### Entries supplied
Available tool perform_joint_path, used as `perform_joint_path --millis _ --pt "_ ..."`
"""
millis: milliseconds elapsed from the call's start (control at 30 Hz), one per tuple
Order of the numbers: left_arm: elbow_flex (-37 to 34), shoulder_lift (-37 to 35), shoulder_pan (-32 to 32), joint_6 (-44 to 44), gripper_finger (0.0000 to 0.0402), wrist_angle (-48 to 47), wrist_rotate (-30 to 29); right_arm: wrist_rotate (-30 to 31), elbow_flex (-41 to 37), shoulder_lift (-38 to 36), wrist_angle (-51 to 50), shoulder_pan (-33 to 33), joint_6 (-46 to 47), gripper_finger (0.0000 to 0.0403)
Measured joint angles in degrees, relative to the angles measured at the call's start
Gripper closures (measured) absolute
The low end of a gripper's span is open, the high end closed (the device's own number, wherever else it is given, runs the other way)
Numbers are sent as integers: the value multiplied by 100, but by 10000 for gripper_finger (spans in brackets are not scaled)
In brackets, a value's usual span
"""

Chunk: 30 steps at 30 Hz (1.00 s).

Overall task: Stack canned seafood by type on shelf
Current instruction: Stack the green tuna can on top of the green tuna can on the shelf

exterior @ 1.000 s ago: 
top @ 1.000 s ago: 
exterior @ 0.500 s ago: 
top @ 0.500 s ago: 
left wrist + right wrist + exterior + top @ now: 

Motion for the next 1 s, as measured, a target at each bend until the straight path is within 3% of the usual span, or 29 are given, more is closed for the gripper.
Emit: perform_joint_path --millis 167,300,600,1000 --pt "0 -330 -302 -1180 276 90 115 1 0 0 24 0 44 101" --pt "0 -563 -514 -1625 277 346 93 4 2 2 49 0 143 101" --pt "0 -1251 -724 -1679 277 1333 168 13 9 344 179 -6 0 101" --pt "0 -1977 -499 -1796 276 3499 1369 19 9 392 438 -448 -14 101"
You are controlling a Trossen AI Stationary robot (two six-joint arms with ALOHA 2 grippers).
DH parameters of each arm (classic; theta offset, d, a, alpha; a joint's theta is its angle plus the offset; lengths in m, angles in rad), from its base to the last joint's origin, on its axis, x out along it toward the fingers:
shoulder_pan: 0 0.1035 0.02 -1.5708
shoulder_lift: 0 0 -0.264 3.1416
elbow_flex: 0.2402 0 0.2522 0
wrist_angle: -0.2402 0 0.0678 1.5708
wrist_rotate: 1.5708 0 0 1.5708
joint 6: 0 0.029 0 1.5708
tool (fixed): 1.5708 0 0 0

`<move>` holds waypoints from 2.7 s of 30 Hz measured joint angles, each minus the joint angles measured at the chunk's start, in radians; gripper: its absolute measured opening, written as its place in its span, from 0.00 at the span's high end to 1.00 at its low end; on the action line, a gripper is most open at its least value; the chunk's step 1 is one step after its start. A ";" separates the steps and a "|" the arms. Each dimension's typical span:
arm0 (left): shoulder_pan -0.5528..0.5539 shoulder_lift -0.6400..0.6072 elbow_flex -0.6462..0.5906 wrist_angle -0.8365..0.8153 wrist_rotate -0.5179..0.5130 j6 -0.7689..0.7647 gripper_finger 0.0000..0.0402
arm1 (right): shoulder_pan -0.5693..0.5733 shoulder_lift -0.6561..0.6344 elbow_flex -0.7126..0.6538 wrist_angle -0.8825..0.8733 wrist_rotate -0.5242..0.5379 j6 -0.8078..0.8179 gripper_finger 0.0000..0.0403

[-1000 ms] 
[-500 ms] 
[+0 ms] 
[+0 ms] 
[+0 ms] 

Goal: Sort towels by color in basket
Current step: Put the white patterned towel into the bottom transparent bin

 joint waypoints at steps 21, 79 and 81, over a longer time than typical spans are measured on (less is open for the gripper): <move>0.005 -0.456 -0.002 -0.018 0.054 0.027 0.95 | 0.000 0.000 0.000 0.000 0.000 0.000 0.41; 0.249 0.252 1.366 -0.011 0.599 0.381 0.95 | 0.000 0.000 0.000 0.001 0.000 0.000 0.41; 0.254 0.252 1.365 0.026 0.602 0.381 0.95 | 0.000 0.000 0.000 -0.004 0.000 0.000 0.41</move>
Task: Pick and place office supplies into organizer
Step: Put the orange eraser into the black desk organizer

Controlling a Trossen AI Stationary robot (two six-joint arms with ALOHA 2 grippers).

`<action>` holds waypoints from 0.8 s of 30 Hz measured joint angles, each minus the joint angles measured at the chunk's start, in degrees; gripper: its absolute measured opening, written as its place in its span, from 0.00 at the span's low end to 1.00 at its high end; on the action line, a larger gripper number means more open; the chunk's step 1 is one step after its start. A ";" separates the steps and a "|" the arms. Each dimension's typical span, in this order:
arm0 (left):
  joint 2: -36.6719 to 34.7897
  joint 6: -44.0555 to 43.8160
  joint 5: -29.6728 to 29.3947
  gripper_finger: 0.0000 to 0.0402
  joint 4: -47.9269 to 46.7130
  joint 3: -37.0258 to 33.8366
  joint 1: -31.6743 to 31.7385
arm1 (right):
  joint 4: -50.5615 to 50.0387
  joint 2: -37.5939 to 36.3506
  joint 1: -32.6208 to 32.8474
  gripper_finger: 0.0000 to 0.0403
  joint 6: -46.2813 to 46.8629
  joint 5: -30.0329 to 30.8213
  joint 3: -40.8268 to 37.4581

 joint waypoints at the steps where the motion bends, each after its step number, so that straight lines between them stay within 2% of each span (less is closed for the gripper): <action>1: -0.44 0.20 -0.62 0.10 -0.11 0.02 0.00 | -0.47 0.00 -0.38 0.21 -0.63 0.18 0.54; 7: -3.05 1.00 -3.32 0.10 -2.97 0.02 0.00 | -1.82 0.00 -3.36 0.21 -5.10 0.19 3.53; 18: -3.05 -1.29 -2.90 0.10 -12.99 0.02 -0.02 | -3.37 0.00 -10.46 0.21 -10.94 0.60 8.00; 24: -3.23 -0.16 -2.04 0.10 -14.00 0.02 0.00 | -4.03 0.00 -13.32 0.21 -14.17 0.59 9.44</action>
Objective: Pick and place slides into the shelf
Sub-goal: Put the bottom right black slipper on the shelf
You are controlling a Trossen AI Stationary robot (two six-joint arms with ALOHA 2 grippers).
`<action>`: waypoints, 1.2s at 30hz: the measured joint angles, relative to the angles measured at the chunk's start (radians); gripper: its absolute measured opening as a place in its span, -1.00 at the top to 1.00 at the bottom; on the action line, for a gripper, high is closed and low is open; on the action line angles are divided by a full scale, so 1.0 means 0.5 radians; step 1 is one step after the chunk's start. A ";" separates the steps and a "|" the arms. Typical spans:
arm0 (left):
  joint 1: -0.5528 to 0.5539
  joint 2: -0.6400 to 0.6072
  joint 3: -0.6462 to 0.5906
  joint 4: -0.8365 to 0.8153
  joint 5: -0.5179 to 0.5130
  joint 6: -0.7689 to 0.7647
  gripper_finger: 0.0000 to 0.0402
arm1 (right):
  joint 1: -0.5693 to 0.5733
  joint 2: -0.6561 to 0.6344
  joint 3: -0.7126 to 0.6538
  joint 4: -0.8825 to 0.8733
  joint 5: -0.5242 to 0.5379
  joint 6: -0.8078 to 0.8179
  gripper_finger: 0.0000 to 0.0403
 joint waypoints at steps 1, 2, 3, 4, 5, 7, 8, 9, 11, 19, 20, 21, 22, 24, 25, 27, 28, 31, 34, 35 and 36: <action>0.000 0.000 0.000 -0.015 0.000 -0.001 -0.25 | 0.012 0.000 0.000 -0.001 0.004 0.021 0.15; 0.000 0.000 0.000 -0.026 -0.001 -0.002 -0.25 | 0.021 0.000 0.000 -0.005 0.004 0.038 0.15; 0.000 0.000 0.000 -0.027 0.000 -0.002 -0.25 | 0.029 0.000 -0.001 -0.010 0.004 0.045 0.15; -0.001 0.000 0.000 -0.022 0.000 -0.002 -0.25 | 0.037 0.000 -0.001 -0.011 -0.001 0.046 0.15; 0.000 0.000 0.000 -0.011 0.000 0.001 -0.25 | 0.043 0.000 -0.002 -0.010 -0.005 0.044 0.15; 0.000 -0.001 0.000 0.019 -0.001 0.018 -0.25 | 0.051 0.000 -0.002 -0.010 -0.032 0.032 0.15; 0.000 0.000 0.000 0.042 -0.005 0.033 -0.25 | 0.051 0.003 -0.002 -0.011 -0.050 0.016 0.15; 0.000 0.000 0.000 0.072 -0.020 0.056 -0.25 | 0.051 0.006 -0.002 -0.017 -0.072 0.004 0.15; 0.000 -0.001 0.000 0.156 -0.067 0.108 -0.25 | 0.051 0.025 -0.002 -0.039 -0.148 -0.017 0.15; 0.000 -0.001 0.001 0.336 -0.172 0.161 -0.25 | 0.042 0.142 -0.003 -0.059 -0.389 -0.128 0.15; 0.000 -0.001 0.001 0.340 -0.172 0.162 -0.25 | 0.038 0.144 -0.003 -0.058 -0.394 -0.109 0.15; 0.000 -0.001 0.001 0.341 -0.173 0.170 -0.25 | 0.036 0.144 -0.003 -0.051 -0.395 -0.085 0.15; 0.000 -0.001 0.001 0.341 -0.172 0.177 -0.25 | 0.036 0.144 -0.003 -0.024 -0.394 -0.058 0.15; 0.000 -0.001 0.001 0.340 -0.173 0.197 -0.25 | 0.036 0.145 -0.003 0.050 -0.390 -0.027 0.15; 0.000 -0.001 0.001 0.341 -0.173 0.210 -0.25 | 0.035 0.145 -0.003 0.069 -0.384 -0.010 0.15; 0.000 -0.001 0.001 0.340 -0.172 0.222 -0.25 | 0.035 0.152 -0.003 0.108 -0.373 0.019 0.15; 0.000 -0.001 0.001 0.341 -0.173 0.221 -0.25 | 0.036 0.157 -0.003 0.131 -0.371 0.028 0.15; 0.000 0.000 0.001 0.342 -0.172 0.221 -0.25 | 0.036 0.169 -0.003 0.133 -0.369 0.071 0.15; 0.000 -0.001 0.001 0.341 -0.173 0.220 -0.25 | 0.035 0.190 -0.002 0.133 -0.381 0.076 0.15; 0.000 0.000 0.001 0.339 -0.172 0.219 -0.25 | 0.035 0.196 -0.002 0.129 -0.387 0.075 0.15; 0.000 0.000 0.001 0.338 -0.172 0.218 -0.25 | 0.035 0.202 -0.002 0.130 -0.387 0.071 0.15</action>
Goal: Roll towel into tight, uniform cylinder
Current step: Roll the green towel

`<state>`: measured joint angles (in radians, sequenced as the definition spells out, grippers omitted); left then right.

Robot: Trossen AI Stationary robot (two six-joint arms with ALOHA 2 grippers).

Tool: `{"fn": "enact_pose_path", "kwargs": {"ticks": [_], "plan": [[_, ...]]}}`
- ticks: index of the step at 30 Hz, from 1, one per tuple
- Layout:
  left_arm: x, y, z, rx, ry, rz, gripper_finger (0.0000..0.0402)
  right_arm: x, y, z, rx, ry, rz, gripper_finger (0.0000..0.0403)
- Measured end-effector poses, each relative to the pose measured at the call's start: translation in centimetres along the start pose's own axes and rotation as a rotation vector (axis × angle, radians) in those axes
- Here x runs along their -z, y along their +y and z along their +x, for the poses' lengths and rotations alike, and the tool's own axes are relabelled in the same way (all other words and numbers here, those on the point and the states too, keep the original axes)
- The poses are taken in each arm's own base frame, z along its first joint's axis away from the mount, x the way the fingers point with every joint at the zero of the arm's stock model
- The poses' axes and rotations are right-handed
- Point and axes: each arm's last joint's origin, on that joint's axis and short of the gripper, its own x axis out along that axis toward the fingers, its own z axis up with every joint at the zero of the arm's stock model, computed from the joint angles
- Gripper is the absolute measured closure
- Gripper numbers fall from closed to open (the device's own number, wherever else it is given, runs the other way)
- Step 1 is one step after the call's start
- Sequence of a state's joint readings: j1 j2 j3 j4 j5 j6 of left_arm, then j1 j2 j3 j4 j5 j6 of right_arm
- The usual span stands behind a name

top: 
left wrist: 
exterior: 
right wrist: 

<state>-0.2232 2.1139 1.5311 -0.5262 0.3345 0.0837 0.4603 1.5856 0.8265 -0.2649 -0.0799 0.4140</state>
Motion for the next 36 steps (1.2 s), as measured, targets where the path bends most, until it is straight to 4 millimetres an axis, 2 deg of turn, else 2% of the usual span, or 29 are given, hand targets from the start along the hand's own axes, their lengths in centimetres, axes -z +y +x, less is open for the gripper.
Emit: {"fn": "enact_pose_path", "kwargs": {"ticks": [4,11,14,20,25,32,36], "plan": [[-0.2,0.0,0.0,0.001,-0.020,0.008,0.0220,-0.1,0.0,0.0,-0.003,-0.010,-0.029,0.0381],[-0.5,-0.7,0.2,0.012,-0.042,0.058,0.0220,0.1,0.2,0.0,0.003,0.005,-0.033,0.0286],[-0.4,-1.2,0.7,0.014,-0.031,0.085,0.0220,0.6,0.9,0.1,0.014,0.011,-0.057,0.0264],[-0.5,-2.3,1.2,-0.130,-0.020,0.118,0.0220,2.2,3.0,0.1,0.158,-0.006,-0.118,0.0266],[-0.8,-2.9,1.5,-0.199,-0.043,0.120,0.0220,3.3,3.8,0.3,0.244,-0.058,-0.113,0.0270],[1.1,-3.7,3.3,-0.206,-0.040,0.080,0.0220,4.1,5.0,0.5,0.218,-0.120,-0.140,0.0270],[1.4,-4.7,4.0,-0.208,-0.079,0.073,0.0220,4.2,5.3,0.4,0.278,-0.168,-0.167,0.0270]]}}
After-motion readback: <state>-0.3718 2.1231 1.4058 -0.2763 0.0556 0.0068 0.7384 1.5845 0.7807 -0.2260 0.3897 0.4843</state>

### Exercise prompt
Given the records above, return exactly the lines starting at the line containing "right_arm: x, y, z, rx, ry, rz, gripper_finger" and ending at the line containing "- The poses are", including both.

### Finished task
  right_arm: x, y, z, rx, ry, rz, gripper_finger (0.0000..0.0403)
- Measured end-effector poses, each relative to the pose measured at the call's start: translation in centimetres along the start pose's own axes and rotation as a rotation vector (axis × angle, radians) in those axes
- Here x runs along their -z, y along their +y and z along their +x, for the poses' lengths and rotations alike, and the tool's own axes are relabelled in the same way (all other words and numbers here, those on the point and the states too, keep the original axes)
- The poses are taken in each arm's own base frame, z along its first joint's axis away from the mount, x the way the fingers point with every joint at the zero of the arm's stock model

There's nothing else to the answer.